Monday, 17 August 2020

US stocks near record highs despite “overwhelming uncertainty”

The US stock market rose last week, with the Dow Jones Industrial Average gaining 1.8 percent and the S&P 500 gaining 0.6 percent.

Over the course of the week, the S&P 500 briefly traded above its February closing high of 3,386.15 on Wednesday and Thursday, but was unable to hang on for a record.

Some analysts are concerned that the market rally may be unsustainable.

Rob Isbitts at Forbes noted that “despite the record run up in the S&P 500 and the DJIA from March’s panic low levels, most Dow stocks are still down this year”.

While Isbitts sees the possibility that some of the lagging stocks may start to catch up with the leaders, there is also a possibility that the “market moves from a fingers-crossed, Fed-liquidity-induced rally to a gradual erosion of the complacency and confidence that exists in some corners today”.

Paul La Monica at CNN suggested that the stock market rally could be turning into a bubble.

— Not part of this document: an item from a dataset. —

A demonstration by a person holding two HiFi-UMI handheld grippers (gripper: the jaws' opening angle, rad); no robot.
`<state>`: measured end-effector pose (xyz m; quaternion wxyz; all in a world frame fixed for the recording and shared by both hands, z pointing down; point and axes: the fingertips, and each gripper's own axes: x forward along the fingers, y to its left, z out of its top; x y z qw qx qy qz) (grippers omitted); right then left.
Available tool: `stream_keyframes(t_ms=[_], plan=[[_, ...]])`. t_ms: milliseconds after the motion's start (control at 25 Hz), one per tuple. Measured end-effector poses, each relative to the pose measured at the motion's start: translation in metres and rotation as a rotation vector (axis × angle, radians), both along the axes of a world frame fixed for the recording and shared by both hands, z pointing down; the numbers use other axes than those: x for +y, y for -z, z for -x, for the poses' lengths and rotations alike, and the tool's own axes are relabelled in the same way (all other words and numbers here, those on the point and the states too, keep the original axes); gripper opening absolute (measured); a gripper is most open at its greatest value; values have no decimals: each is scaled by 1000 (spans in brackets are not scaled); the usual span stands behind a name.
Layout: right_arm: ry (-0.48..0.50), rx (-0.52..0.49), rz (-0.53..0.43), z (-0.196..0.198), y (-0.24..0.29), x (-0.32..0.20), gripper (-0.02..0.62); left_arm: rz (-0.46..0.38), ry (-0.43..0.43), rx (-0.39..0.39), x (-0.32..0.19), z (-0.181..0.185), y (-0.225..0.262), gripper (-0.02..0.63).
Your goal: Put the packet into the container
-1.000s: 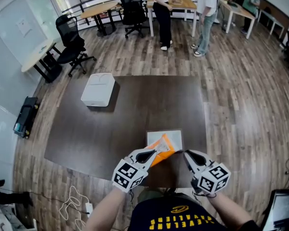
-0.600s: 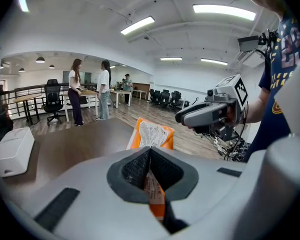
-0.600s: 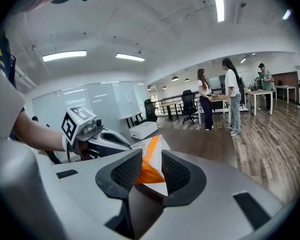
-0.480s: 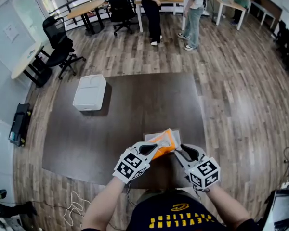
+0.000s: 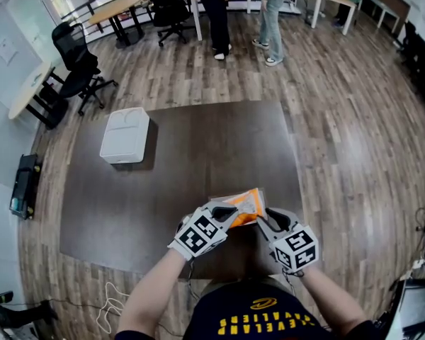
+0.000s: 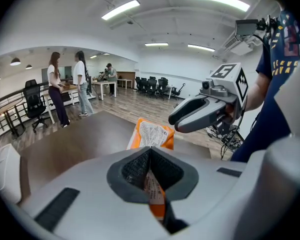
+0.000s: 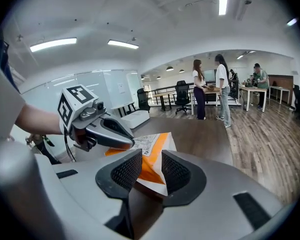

La Monica cited as evidence the S&P 500 and Nasdaq being near record highs, the plunge in VIX in the past month and “a crazy run this summer in speculative stocks”.

Meanwhile, James Montier, behavioral economist and member of GMO’s asset allocation team, wrote it in a recent research paper: “Never before have I seen a market so highly valued in the face of overwhelming uncertainty.”